## Dataset section:
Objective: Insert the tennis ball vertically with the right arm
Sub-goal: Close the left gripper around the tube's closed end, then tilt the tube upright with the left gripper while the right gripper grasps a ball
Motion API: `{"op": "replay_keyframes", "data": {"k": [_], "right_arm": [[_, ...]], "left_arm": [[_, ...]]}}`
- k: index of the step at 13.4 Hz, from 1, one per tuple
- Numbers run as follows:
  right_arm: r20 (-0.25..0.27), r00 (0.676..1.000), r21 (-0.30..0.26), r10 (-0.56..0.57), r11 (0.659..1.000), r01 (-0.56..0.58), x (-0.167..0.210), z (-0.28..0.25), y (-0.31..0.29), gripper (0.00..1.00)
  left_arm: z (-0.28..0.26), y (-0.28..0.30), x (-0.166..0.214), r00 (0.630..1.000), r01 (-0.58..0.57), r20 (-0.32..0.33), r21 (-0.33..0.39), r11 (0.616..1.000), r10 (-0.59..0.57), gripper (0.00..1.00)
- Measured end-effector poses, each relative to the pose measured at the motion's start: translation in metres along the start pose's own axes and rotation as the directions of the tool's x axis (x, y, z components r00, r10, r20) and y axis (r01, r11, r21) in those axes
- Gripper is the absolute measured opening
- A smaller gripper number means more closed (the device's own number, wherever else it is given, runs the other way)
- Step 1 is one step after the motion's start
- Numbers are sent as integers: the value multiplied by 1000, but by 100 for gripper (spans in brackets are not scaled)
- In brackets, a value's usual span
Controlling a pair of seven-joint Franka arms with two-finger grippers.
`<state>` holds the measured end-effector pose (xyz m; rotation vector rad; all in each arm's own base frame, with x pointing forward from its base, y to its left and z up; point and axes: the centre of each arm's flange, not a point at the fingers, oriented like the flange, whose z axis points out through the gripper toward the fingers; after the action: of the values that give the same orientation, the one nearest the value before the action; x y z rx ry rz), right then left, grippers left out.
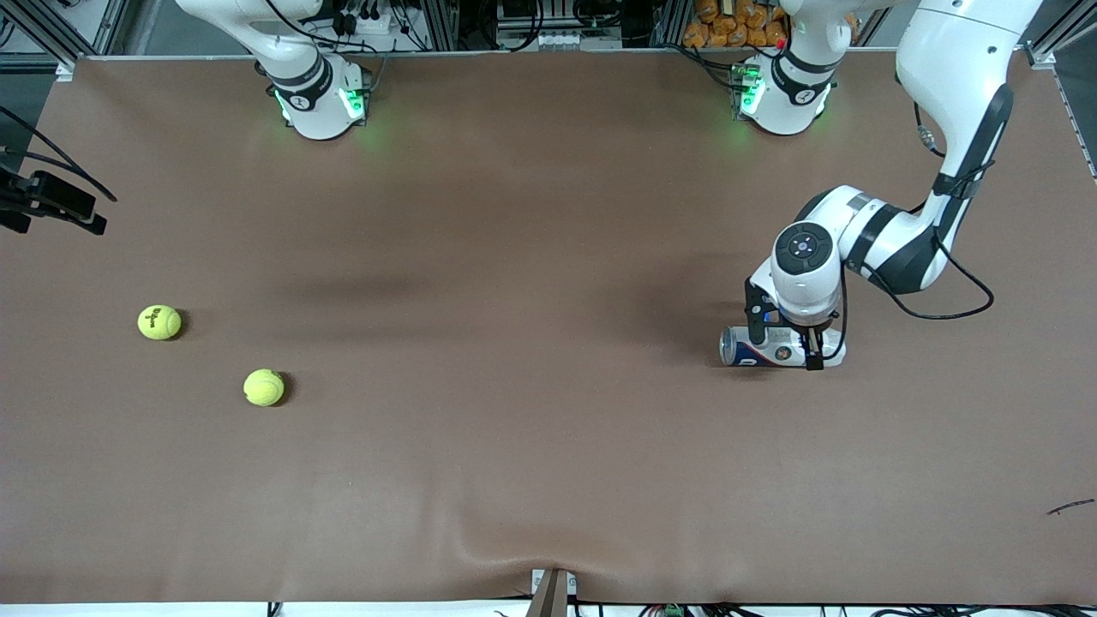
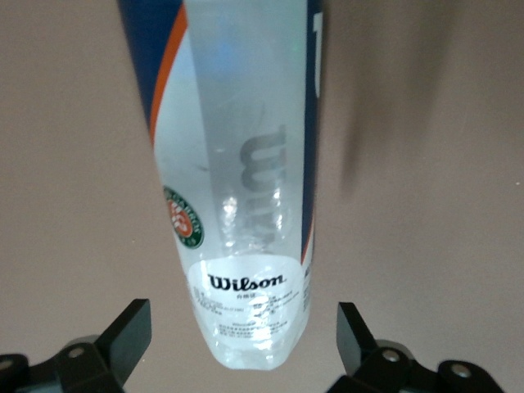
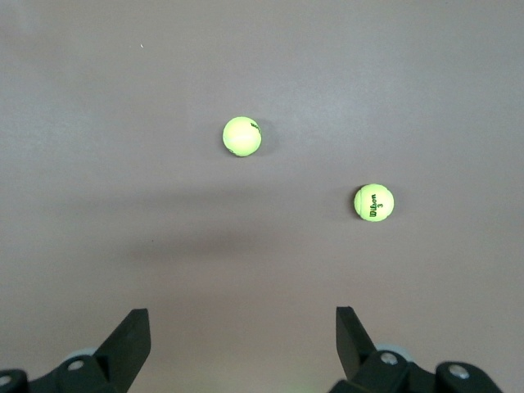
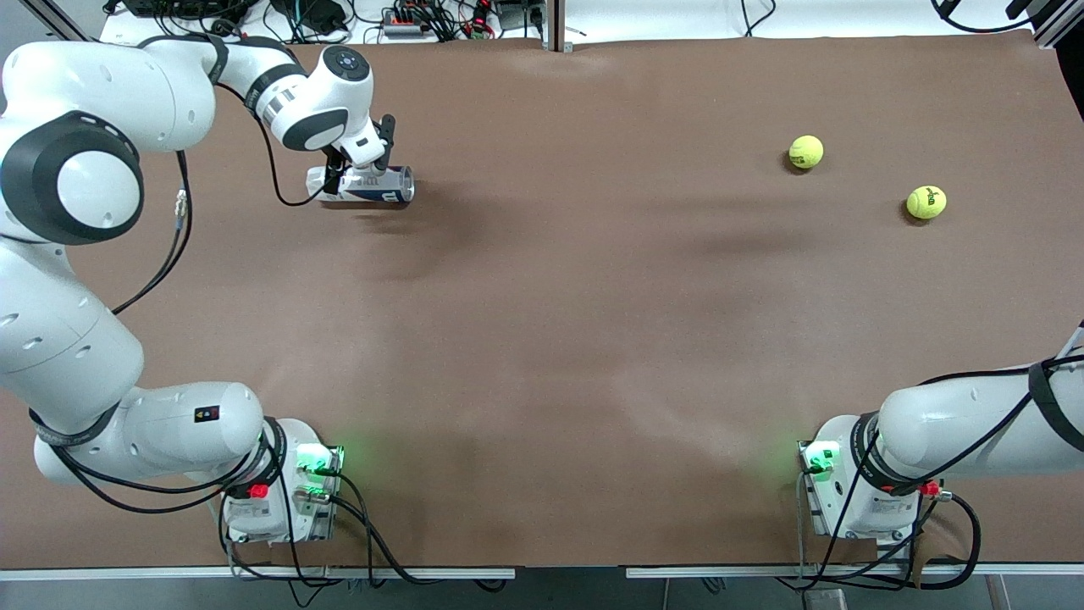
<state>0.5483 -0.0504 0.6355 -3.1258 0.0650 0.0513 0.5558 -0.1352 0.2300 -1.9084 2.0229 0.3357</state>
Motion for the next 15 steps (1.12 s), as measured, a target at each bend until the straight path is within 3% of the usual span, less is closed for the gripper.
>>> {"op": "replay_keyframes", "data": {"k": [4, 11, 15], "right_arm": [[0, 1000, 0, 1, 1000, -1, 0, 0, 0, 100], [13, 1000, 0, 0, 1000, 0, 4, 7, -1, 100], [63, 998, -2, 1, 1000, -1, 22, 39, -1, 100]], "left_arm": [[10, -2, 6, 1000, -9, 3, -21, 1000, 9, 100], [-4, -12, 29, 995, -44, 84, -54, 998, 49, 100], [12, -12, 29, 992, -38, 121, -50, 998, 44, 100]]}}
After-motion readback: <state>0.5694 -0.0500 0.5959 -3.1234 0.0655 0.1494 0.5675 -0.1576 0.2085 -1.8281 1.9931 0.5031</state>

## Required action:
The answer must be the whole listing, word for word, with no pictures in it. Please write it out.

## Task output:
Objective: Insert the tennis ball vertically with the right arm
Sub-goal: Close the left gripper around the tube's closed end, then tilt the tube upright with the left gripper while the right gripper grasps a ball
Motion API: `{"op": "replay_keyframes", "data": {"k": [_], "right_arm": [[_, ...]], "left_arm": [[_, ...]]}}`
- k: index of the step at 13.4 Hz, from 1, one per tuple
- Numbers run as follows:
  right_arm: r20 (-0.25..0.27), r00 (0.676..1.000), r21 (-0.30..0.26), r10 (-0.56..0.57), r11 (0.659..1.000), r01 (-0.56..0.58), x (-0.167..0.210), z (-0.28..0.25), y (-0.31..0.29), gripper (0.00..1.00)
  left_arm: z (-0.28..0.26), y (-0.28..0.30), x (-0.166..0.214), r00 (0.630..1.000), r01 (-0.58..0.57), r20 (-0.32..0.33), r21 (-0.33..0.39), r11 (0.616..1.000), r10 (-0.59..0.57), gripper (0.00..1.00)
- Measured end-effector poses, each relative to the pose measured at the motion's start: translation in metres along the start pose's own axes and rotation as the directions of the tool's x axis (x, y, z components r00, r10, r20) and y axis (r01, r11, r21) in those axes
- Gripper is the absolute measured opening
- A smaller gripper number means more closed (the device's own number, wherever else it is given, runs the other way)
- Step 1 is one step after the motion's start
- Numbers are sent as integers: the value multiplied by 1000, but by 100 for gripper (spans in brackets are not scaled)
- In brackets, a value's usual span
Controlling a pair of seven-joint Franka arms with two-finger grippers.
`<state>` holds the measured end-effector pose (xyz m; rotation vector rad; all in each arm's own base frame, with x pointing forward from its base, y to its left and z up; point and axes: the centre of each arm's flange, not a point at the fingers, oriented like the flange, whose z axis points out through the gripper toward the fingers; after the action: of the values that give the same orientation, the one nearest the value before the action; x y z rx ry rz), right then left, grippers left out.
<state>0.5483 -0.0504 0.6355 -3.1258 0.0650 0.0513 0.5558 -0.1352 0.2300 -1.9084 2.0229 0.3357</state>
Motion for the next 15 steps (1.12 s), as measured, a target at each bend until the straight path is within 3% of the usual span, less is closed for the gripper.
>>> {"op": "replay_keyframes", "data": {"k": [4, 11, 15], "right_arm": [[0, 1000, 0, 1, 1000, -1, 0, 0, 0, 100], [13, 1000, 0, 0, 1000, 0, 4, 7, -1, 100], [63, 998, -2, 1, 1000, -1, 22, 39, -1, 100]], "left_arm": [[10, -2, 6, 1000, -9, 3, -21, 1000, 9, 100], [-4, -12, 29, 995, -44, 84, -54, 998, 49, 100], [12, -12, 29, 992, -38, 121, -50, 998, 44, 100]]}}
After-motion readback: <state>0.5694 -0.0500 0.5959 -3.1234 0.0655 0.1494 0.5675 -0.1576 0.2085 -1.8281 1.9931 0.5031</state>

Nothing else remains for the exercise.